• _TASK TO CARRY OUT_: Look through the data for the string "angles". Copy every line where it is found.

• _DATA EXTRACT_:
*** Block opens ***
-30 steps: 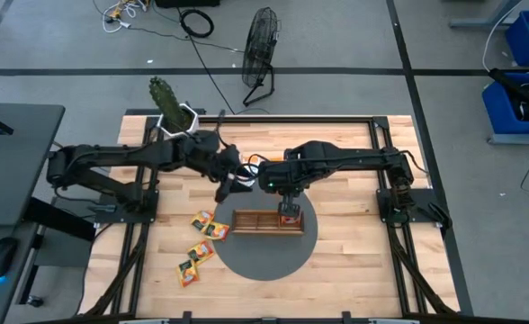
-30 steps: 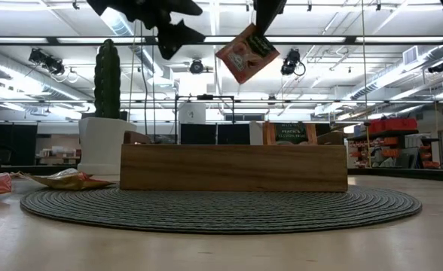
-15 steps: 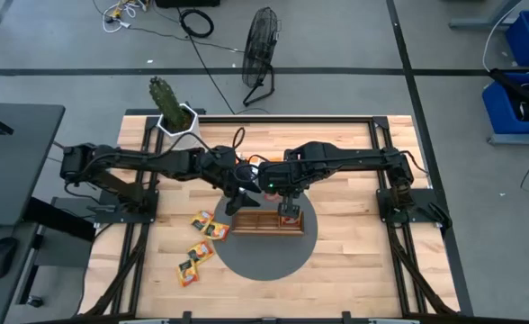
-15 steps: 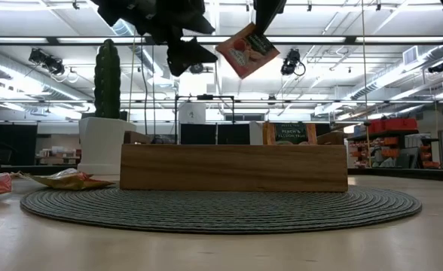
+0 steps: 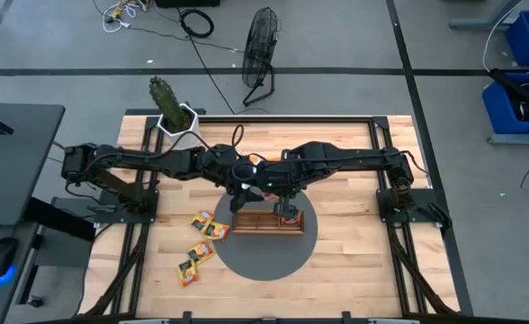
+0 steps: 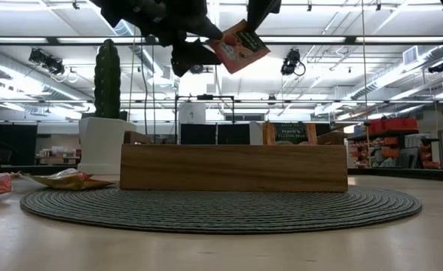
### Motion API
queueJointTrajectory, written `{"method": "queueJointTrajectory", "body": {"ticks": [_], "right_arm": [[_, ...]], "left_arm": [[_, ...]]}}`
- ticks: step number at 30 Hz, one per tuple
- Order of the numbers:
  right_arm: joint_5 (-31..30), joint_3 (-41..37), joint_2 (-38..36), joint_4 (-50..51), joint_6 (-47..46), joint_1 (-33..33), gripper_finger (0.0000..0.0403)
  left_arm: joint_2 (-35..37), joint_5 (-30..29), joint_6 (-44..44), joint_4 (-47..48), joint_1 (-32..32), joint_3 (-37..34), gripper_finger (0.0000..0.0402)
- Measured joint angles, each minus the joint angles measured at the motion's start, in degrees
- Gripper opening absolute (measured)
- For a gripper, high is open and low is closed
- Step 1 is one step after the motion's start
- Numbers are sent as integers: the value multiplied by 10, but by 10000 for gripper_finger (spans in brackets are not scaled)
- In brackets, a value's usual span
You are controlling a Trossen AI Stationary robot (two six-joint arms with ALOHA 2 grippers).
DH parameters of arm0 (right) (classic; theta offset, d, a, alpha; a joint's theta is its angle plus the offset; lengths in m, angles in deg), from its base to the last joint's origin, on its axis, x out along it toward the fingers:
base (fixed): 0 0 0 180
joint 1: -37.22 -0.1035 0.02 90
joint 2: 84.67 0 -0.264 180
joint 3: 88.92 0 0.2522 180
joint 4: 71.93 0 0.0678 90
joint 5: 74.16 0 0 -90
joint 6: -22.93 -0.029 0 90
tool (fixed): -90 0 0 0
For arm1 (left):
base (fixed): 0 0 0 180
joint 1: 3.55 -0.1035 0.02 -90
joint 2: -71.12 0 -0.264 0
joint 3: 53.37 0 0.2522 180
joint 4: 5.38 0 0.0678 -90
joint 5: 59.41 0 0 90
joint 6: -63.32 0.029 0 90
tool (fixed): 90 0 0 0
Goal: Pick & Place Tea
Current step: Put the red tea bag into the right section of the wooden organizer
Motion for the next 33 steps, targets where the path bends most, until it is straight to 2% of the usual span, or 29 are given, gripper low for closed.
{"method": "queueJointTrajectory", "body": {"ticks": [5,14,21,33], "right_arm": [[-4,1,-9,-17,0,-2,0],[-14,1,-23,-27,-4,0,0],[-15,1,-29,-31,-4,0,17],[-84,0,-148,-77,-34,2,120]], "left_arm": [[0,16,1,0,0,0,180],[0,19,13,-2,-3,0,20],[0,20,10,-11,-16,0,22],[24,-2,12,-168,-20,0,16]]}}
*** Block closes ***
• _EXERCISE RESPONSE_:
- Measured joint angles, each minus the joint angles measured at the motion's start, in degrees
DH parameters of arm0 (right) (classic; theta offset, d, a, alpha; a joint's theta is its angle plus the offset; lengths in m, angles in deg), from its base to the last joint's origin, on its axis, x out along it toward the fingers:

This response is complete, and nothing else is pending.